Oh! aquele menininho que dizia
"Fessora, eu posso ir lá fora?"
Mas apenas ficava um momento
Bebendo o vento azul...
Agora não preciso pedir licença a ninguém.
Mesmo porque não existe paisagem lá fora:
Somente cimento.
O vento não mais me fareja a face como um cão amigo...
Mas o azul irreversível persiste em meus olhos.
DEVE HAVER TANTA COISA DESABADA...
Deve haver tanta coisa desabada
Lá dentro... Mas não sei... É bom ficar
Aqui, bebendo um chope no meu bar...
E tu, deixa-me em paz, Alma Penada!
Não quero ouvir essa interior balada...
Saudade... amor... cantigas de ninar...
Sei que lá dentro apenas sopra um ar
De morte... Não, não sei! não sei mais nada!
Manchas de sangue inda por lá ficaram,
Em cada sala em que me assassinaram...
Pra que lembrar essa medonha história?
Eis-me aqui, recomposto, sem um ai.
Sou o meu próprio Frankenstein – olhai!
O belo monstro ingênuo e sem memória...
A OFERENDA
Eu queria trazer-te uns versos muito lindos...

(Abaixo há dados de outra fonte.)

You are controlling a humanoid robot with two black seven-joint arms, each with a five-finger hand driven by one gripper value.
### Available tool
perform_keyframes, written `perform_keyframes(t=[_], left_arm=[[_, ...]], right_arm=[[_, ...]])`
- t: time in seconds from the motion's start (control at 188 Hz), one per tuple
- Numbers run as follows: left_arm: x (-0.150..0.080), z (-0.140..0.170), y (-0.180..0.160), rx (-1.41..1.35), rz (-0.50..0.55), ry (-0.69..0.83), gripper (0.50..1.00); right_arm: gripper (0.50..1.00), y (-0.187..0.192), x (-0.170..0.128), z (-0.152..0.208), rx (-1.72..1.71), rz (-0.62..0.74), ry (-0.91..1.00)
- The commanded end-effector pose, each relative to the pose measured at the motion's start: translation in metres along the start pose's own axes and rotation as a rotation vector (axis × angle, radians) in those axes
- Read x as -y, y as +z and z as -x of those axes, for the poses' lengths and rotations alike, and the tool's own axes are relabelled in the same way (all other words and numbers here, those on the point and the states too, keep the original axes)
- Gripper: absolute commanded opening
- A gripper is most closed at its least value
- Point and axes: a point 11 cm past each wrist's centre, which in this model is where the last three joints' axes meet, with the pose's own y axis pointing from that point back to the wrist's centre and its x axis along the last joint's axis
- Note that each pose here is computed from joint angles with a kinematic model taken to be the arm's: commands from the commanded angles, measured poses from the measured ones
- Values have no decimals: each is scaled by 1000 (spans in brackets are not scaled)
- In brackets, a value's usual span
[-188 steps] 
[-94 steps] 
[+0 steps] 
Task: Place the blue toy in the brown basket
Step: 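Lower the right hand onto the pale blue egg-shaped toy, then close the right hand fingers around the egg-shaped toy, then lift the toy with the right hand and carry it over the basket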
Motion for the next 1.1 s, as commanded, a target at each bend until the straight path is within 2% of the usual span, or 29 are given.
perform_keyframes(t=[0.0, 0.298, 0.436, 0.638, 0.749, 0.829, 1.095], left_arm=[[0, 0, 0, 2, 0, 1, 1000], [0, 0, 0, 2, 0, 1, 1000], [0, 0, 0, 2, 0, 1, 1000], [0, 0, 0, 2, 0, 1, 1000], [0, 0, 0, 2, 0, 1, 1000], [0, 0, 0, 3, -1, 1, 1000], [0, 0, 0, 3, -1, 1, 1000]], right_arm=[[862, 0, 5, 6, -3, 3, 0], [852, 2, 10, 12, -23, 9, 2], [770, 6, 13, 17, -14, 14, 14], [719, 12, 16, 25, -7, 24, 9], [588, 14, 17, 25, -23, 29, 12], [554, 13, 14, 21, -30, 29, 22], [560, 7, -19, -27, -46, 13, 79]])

Trago-te estas mãos vazias
Que vão tomando a forma do teu seio.
CANÇÃO DO PRIMEIRO DO ANO
Para Lila Ripoli
Anjos varriam morcegos
Até jogá-los no mar.
Outros pintavam de azul,
De azul e de verde-mar,
Vassouras de feiticeiras,
Desbotadas tabuletas,
Velhos letreiros de bar.
Era uma carta amorosa?
Ou uma rosa que abrira?
Mas a mão correra ansiosa
- Ó sinos, mais devagar! –
À janela azul e rosa,
Abrindo-a de par em par.
Ó banho da luz, tão puro,
Na paisagem familiar:
Meu chão, meu poste, meu muro,
Meu telhado e a minha nuvem,
Tudo bem no seu lugar.
E os sinos dançam no ar.
De casa a casa, os beirais,
-Para lá e para cá –
Trocam recados de asas,
Riscando sustos no ar.
Silêncios. Sinos. Apelos. Sinos.
E sinos. Sinos. E sinos. Sinos.
Pregoeiros. Sinos. Risadas. Sinos.
E levada pelos sinos.
Toda ventando de sinos,
Dança a cidade no ar!
ALMA PERDIDA
Depois que é corpo arremessado sobre o cais do sono
Quem poderá dizer o que é feito da sua alma milenária? Acaso
Ajunta-se às demais no primitivo abandono do mundo
Acossadas em grutas
Em profundas florestas
Onde se desenrolam imensamente as serpentes
E arde em silenciosa brasa o olhar fixo das feras?
Ou prostra-se ante os Deuses bárbaros
Com seus látegos de raios
Os seus pés de pedras imóveis e pesadas como montanhas?
Ah! leva então muitos e muitos séculos até que a madrugada
Feita do cricrilar dos derradeiros grilos
Das cabeleiras úmidas e pendidas dos salsos
Até que a mão da madrugada
Afague
Suavemente as feições do adormecido à deriva...
Sim! À noite, as almas deste mundo vagam em alcatéias como lobos,
O medo as traz unidas e ferozes
E só uma ou outra – a minha? – às vezes, solitária, fica...
- Olha:
Aquele negro, aquele enorme cão uivando para a Lua!